First, browse the Function Summary Report, making sure it is sorted by the execution time by clicking the Total Time column. Then follow the link for the top-level function (which should be `pctdemo_aux_profdistarray`) to see the Function Detail Report.

The Busy Line Table in the Function Detail Report

Each MATLAB function entry has its own Busy Line table, which is useful if you want to profile multiple programs or examples at the same time.

• In the Function Detail Report, observe the communication information for the executed MATLAB code on a line-by-line basis.

• Compare profiling information using the Busy Line table. Click Compare max vs. min TotalTime. Observe the Busy Line table and check to see which line numbers took the most time by sorting the time field using the drop-down list. There are no for-loops in this code and no increasing complexity as you saw in the previous Profiling Parallel Work Distribution example. However, there still is a large difference in computation load between the labs. Look at the `sqrt( sin( D .* D ) );` line.

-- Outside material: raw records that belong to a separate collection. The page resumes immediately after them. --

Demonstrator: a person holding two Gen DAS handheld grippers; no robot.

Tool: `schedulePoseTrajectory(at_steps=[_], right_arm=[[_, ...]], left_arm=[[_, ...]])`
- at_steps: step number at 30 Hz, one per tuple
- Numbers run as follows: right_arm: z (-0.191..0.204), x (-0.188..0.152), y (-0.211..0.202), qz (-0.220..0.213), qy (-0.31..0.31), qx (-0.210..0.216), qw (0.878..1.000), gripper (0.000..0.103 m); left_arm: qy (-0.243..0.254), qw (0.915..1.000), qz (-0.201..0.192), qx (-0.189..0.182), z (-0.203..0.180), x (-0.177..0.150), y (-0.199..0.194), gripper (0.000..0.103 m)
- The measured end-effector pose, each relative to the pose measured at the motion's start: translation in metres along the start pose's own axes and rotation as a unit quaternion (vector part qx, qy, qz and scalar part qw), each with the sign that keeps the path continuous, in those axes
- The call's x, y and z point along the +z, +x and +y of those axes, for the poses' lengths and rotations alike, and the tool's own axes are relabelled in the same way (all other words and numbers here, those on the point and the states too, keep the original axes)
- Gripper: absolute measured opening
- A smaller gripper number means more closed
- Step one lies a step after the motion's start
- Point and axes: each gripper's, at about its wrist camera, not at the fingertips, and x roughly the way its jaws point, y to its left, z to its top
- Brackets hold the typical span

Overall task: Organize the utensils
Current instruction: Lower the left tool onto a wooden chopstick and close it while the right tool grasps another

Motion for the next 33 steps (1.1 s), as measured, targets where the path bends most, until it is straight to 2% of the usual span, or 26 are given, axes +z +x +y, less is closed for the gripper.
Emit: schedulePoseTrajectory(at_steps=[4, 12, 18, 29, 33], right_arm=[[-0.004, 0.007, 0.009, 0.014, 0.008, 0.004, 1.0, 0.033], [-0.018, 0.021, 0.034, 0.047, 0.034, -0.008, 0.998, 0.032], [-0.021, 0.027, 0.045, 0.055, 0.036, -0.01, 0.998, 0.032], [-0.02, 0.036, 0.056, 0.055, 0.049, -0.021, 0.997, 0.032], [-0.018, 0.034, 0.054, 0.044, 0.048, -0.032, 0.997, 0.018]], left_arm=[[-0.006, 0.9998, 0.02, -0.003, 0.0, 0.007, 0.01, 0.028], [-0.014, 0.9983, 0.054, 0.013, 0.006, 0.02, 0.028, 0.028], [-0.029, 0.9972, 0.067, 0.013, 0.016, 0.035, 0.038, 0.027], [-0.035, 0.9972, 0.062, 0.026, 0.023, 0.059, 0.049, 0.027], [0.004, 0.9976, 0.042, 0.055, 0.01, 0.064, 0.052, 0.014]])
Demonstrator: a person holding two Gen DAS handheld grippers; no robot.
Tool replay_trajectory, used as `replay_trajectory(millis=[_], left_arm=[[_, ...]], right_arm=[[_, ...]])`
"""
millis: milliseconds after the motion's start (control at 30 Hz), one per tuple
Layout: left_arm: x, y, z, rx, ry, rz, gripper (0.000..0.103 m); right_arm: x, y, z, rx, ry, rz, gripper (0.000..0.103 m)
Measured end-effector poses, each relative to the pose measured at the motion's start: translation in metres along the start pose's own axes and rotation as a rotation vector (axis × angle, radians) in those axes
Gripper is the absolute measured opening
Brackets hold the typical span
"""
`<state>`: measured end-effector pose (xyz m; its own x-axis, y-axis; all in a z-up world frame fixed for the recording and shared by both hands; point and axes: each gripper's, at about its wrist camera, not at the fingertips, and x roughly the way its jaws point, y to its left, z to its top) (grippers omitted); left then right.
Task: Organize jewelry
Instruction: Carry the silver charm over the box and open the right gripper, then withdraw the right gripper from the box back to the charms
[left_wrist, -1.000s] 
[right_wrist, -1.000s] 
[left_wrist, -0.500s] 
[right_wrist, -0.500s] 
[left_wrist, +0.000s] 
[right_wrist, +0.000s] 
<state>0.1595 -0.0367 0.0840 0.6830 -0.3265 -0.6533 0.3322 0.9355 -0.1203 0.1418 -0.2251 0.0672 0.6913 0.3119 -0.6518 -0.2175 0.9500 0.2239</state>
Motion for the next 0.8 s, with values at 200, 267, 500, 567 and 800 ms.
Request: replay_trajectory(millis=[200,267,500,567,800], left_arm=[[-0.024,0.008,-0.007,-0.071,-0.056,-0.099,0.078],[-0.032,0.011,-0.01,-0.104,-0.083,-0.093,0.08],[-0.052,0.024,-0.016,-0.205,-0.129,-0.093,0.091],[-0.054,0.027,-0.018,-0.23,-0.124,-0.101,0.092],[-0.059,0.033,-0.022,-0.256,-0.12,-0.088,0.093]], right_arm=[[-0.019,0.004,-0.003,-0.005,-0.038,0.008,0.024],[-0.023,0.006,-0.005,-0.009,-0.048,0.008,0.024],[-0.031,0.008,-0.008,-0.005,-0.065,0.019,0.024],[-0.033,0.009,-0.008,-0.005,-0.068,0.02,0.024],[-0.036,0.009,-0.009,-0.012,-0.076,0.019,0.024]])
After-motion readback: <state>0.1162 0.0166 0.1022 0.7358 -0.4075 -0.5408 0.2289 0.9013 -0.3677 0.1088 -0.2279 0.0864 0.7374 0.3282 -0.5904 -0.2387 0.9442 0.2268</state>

Despite the fact that no communication is required for this element-wise operation, the performance is not optimal, because some labs do more work than others. In the second row, (`D*D*D`), the total time taken is the same on both labs. However, the Data Rec and Data Sent columns show a large difference in the amount of data sent and received. The time taken for this `mtimes` is similar on all labs, because the codistributed array communication implicitly synchronizes all the labs.

In the ninth column (from the left) of the Busy Line table, a bar shows the percentage for the selected field (using the Sort busy lines list box). These bars can also be used to visually compare Total Time, and Data Sent or Data Received of the main and comparison labs.

Observing Codistributed Array Operations in Plot View

If you click the relevant function name and are in the Function Detail Report, you get more specific information about a codistributed array operation.

• To get the inter-lab communication data click `Plot All PerLab Communication`. In the first figure, you can see lab 1 transferring the most amount of data, and the last lab (lab 12) transferring the least amount of data.

• To go back to the Function Summary Report, click Home and then click on the `pctdemo_aux_profdistarray` link to view the Busy Line table again.

Using the comparisons, you can also see the amount of data communicated between each lab. This is constant for all labs except for the first and last labs. When there is no explicit communication, this indicates a distribution problem. In a typical codistributed array `mtimes` operation, labs that have the least amount of data (e.g., lab 1) receive all the required data from their neighboring labs (e.g., lab 2).